The final version of this year’s law school rankings brought several notable shifts among elite law schools and significant movement among many schools further down on the list. Those changes primarily were the result of the publication’s overhauled methodology that increased the weight of employment outcomes and bar passage rates and reduced the weight of Law School Admission Test scores and undergraduate grade-point averages. US News implemented those changes following criticism that its rankings methodology hurt student diversity and affordability.
This year’s results are also slightly different from a preview of the top 14 law schools that US News released on April 11 then removed from its website days later after it decided to postpone the law and medical school rankings release amid a flood of questions from schools.
The culmination of the boycott, delays and revisions may have hurt the long-term credibility of the US News law school rankings, said Mike Spivey, a law school admissions consultant.
“They leaked their own top 14, which was wrong because they did their own data wrong,” he said. “It looks incredibly likely that they brought in an outside auditor who fixed their data for them, hence the delay.”
US News has defended its rankings as vital sources of information for prospective students.
“By focusing on metrics that measure outcomes, our rankings and resources can provide a roadmap for the first step in those students’ journeys – their education,” US News CEO Eric Gertler said in a statement on Wednesday.
The final rankings show Stanford Law School and Yale Law School tied at the No. 1 spot, as they were in the preview, with the University of Chicago School of Law holding steady at No. 3. But Harvard Law School, which was No. 4 in the preview, slipped to No. 5 in the final ranking — it’s lowest since 1990 when it was also in the No. 5 spots.

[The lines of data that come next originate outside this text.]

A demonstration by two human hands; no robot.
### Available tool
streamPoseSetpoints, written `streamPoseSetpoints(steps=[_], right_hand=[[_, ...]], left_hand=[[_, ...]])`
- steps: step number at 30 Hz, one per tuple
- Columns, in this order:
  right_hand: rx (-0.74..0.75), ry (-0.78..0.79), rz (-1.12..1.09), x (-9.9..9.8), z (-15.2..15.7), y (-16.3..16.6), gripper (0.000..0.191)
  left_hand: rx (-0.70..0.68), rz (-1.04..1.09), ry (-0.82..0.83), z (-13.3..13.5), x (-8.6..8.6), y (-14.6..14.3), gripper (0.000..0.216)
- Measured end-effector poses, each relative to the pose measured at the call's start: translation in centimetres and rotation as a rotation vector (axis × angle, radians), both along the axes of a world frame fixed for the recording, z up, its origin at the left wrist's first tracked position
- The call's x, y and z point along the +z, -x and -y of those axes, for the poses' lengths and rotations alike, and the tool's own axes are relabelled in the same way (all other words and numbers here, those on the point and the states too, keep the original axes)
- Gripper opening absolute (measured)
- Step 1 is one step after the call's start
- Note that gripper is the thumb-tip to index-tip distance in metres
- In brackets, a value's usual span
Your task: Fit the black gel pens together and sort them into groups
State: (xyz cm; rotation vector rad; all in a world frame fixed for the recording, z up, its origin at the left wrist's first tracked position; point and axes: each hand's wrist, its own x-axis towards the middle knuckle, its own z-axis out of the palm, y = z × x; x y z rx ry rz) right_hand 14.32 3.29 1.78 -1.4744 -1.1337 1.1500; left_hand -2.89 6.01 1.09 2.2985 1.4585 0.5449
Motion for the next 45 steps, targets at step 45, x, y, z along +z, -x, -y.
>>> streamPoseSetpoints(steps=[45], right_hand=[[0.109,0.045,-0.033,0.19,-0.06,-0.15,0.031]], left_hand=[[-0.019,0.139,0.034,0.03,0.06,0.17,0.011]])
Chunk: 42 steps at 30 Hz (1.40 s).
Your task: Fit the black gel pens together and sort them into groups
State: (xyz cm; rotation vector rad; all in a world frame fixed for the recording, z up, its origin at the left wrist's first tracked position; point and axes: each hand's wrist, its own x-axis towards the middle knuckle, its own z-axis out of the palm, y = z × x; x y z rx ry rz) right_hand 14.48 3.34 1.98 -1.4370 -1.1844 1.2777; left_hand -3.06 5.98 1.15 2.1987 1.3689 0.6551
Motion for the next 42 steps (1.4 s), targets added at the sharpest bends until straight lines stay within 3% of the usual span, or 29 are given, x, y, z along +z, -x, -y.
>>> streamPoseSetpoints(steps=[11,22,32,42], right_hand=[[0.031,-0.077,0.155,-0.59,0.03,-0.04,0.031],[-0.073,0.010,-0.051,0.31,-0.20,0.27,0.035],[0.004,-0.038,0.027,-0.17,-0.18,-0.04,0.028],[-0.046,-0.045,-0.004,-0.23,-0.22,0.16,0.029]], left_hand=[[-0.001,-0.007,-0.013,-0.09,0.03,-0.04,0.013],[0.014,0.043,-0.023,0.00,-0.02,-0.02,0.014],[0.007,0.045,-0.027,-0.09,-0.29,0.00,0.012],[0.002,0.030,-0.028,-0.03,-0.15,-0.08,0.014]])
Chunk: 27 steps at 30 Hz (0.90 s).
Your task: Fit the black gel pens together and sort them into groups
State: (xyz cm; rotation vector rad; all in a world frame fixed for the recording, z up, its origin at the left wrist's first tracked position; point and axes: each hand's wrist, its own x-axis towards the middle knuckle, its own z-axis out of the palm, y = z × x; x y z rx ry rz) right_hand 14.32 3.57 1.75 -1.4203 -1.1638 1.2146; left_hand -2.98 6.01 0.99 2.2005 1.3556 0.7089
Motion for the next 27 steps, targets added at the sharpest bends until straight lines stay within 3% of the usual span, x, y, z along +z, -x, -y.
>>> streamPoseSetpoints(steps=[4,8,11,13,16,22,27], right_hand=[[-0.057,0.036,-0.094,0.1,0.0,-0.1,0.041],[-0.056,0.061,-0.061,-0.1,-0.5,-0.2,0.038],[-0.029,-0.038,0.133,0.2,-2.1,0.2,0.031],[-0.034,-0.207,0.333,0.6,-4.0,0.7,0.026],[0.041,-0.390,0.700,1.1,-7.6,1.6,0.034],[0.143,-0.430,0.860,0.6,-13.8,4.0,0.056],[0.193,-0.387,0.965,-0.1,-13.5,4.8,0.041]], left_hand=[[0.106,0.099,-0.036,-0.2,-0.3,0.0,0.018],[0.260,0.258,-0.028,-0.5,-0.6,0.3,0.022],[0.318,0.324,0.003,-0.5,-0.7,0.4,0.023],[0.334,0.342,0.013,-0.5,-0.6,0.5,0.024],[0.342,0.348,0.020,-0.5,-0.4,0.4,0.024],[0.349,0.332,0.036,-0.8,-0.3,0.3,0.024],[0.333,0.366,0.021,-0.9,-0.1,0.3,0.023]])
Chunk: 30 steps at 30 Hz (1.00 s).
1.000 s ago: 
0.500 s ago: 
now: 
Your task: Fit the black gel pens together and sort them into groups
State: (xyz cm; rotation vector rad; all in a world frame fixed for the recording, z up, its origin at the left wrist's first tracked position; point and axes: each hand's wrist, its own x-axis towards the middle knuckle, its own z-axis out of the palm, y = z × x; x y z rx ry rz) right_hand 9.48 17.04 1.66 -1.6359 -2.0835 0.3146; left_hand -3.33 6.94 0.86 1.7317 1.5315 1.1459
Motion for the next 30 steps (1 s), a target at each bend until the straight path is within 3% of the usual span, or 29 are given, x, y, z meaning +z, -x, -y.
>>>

A Harvard Law spokesman did not immediately respond to a request for comment on that change.
The University of Pennsylvania Carey Law School stayed at No. 4 as it was in the preview, which represents a two-spot jump from last year’s ranking.
Duke Law School and New York University School of Law are tied at No. 5 — both up from their No. 6 spots on the preview. Duke’s gain was the largest among the 14 top-ranked schools, moving up five spots from No. 11 on last year’s list.
As it did in the preview, the University of California at Los Angeles School of Law took the No. 14 spot, pushing Georgetown University Law Center into No. 15 and out of the so-called T-14.
The year’s shakeup rankings were most apparent outside the elite schools, however. Sixty-two law schools saw their ranks increase or decrease by double digits this year, compared with 27 schools last year. And 27 schools saw their ranks change by 20 spots or more this year — up from four schools the previous year.
Duquesne University Thomas R. Kline School of Law saw the single largest increase, moving up 40 spots to No. 89. Florida International University College of Law was next with an increase of 38 spots to land No. 60.
(Update: This story has been updated to reflect that a Harvard Law School spokesman did not immediately provide comment.)